- Summary:
- In this IAG share price analysis, we explain why the stock could soon rally as the global civil aviation industry recovers
The IAG share price has done well in the past two months as investors bet that the airline industry will soon rebound. The stock has jumped to 215p, which is 155% above the lowest level in 2020. It has gained by 33% in the past three months, becoming the second-best performing FTSE 100 stock after Entain.
What happened: 2020 was the worst year in civil aviation in decades as the coronavirus pandemic forced countries to suspend local and international travel. IAG, the owner of British Airways, was affected greatly, as evidenced by the 7.4 billion annual loss that it made in 2020. No major airline made a profit in 2020.
Why IAG shares are rising: The company’s shares have rebounded for two main reasons. First, after a year of hard work, companies like Pfizer and Moderna unveiled their coronavirus vaccine last year.
Today, many countries like the US and UK have rolled-out large-scale vaccination drives that have helped reduce the overall pace of infection. Therefore, there is hope that the disease will be defeated later this year.

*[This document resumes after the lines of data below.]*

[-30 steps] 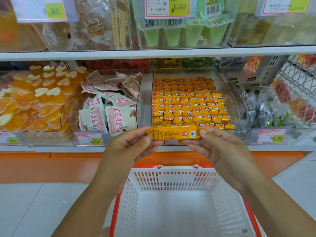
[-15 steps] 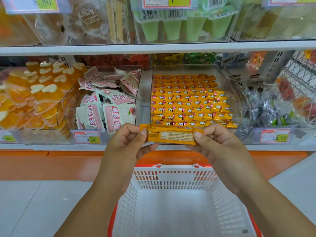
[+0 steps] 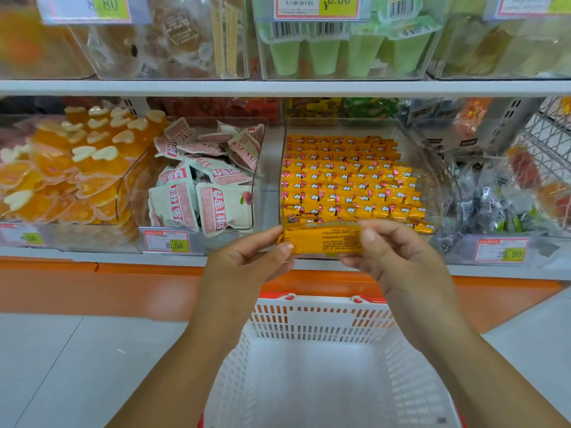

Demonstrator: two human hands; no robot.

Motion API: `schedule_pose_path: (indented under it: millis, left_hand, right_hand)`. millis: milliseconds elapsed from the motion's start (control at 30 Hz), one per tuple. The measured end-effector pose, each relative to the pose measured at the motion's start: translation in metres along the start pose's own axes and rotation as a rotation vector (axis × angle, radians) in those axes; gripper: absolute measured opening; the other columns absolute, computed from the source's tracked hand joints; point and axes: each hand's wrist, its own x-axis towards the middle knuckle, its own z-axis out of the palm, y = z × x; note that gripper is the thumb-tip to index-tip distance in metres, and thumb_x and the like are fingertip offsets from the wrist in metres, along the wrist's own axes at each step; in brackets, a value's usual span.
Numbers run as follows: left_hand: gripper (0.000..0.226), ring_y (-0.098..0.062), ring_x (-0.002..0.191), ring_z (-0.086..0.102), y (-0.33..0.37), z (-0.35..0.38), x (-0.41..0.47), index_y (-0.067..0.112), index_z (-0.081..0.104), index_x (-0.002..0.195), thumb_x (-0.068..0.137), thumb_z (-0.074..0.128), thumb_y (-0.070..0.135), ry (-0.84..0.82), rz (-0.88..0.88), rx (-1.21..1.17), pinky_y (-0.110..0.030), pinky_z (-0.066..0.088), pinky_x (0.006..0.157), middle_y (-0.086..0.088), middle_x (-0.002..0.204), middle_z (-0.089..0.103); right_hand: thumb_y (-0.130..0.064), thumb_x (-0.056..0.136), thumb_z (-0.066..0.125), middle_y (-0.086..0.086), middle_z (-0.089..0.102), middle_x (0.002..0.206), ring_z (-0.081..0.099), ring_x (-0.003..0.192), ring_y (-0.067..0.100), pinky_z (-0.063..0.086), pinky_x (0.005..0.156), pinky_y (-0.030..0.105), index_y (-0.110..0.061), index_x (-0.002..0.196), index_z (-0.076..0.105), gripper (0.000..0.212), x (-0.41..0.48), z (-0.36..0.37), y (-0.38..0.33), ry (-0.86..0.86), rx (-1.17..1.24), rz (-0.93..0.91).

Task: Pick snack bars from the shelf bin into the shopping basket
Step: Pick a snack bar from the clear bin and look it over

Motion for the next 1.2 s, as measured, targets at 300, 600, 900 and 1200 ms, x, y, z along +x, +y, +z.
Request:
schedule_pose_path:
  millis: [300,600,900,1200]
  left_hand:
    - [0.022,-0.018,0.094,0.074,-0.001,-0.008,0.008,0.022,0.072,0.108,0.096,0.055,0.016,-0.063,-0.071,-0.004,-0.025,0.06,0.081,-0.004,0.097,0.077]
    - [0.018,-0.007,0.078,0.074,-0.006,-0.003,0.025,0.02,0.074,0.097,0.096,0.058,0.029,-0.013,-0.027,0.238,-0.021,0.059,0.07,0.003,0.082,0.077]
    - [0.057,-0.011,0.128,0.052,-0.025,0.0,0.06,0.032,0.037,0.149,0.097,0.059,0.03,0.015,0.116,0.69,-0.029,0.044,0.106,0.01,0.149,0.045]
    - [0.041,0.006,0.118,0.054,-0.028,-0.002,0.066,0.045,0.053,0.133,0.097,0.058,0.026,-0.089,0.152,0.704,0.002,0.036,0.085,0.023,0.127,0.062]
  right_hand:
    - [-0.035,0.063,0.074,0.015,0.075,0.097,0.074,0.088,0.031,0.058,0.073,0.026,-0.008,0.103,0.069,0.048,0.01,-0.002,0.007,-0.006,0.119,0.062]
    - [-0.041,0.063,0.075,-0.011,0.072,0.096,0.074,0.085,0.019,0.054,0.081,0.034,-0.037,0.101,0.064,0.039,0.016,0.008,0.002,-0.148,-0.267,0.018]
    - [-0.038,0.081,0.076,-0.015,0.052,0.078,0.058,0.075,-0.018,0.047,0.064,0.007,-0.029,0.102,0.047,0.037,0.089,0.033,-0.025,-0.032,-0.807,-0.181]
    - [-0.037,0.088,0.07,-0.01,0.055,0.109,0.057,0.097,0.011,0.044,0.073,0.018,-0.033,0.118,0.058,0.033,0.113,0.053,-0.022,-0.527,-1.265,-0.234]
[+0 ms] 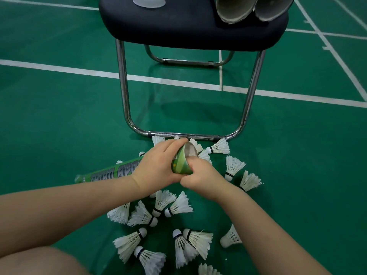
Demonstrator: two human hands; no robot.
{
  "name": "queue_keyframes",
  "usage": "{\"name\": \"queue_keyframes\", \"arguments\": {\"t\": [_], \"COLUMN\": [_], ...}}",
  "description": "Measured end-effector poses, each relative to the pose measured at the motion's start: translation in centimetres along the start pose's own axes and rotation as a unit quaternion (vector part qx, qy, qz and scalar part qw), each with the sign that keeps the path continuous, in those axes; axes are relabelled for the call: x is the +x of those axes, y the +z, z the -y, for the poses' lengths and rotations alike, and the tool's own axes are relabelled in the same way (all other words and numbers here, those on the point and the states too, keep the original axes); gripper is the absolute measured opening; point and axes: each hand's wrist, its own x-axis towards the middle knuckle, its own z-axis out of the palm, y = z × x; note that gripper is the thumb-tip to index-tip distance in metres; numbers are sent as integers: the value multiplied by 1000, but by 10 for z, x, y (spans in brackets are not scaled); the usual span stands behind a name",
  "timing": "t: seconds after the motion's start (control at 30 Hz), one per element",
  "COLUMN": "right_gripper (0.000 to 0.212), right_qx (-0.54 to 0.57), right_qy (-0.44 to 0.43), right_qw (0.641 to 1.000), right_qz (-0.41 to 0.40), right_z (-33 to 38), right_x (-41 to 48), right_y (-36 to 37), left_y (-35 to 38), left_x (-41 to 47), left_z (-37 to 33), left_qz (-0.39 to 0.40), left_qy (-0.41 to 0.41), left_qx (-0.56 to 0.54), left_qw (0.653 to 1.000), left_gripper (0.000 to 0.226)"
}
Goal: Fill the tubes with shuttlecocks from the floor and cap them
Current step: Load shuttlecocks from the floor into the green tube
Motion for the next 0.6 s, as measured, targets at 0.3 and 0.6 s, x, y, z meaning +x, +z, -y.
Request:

Second, investors believe that the vacation industry will rebound as more people who stayed at home in 2020 start traveling again. This will see more demand for these services. Also, business travel, which is the top revenue earner for IAG will also rebound.

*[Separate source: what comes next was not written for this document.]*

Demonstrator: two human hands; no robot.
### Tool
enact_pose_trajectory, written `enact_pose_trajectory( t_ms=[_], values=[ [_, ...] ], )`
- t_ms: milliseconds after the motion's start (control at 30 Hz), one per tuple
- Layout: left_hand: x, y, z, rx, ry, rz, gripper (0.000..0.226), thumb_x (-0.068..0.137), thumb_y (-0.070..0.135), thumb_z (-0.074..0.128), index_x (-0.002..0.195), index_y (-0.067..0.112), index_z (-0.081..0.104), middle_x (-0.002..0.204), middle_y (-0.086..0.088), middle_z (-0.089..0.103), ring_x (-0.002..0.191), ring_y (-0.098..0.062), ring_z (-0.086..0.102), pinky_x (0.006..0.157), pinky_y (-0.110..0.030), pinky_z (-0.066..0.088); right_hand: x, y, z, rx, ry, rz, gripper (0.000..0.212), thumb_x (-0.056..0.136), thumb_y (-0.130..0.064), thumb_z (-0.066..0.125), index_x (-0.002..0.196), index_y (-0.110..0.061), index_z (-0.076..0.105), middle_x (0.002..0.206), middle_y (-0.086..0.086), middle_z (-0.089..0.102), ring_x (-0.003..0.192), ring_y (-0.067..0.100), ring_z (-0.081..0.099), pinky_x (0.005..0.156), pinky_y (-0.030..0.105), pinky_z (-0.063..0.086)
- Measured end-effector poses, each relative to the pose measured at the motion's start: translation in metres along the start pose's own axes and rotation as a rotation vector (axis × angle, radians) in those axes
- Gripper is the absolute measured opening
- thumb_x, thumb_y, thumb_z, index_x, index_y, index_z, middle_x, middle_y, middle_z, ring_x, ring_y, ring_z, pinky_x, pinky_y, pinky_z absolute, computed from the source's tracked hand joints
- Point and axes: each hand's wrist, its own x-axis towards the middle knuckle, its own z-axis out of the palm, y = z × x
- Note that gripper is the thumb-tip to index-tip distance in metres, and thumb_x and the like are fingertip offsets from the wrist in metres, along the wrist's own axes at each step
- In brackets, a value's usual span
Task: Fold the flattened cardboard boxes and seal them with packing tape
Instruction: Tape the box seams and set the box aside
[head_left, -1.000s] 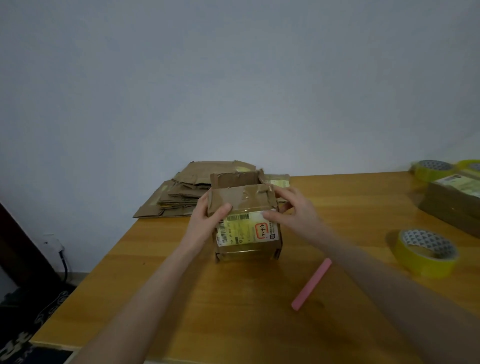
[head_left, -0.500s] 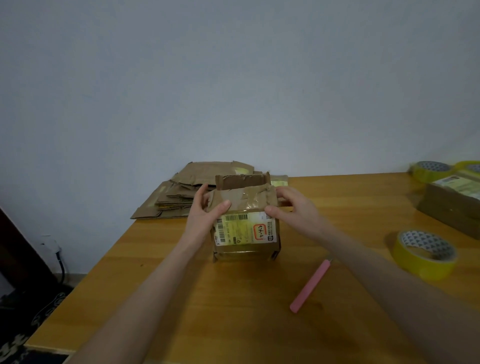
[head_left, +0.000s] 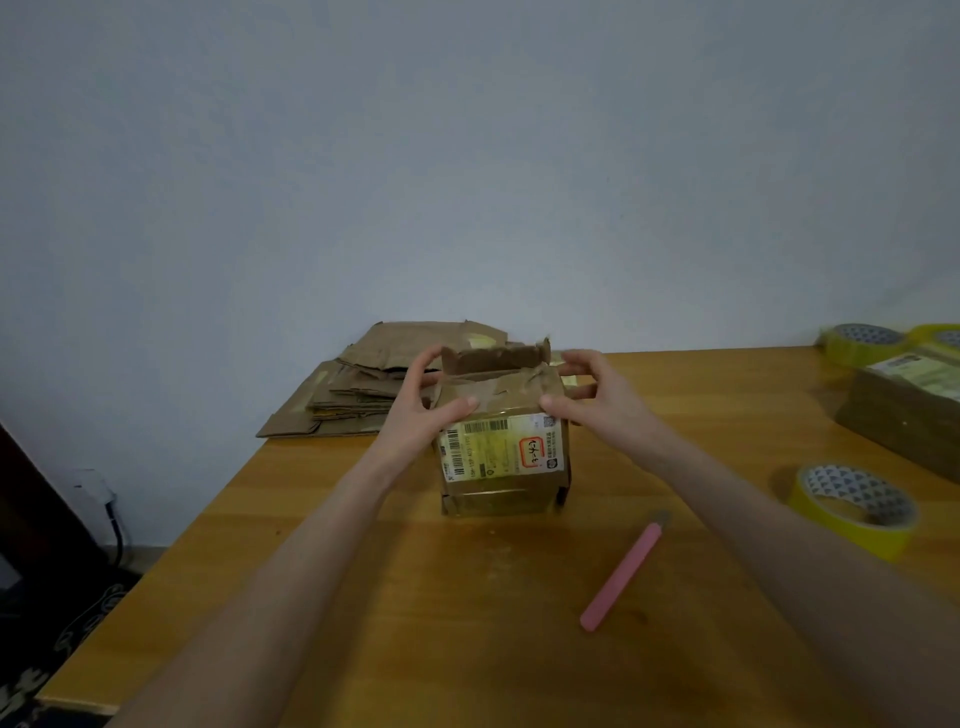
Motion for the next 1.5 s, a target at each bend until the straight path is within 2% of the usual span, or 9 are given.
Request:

Therefore, while the recovery will not be a straight line, there is a possibility that this year will be better than 2020.
IAG share price forecast
Turning to the daily chart, we see that the IAG stock moved above th important resistance at 179.1 on February 23. Since then, the shares have risen by more than 20%. It is also 10% below the important resistance level at 239p. The price has also moved above the short and long-term moving averages. Therefore, the price will likely keep rising as bulls target the June high of 240p.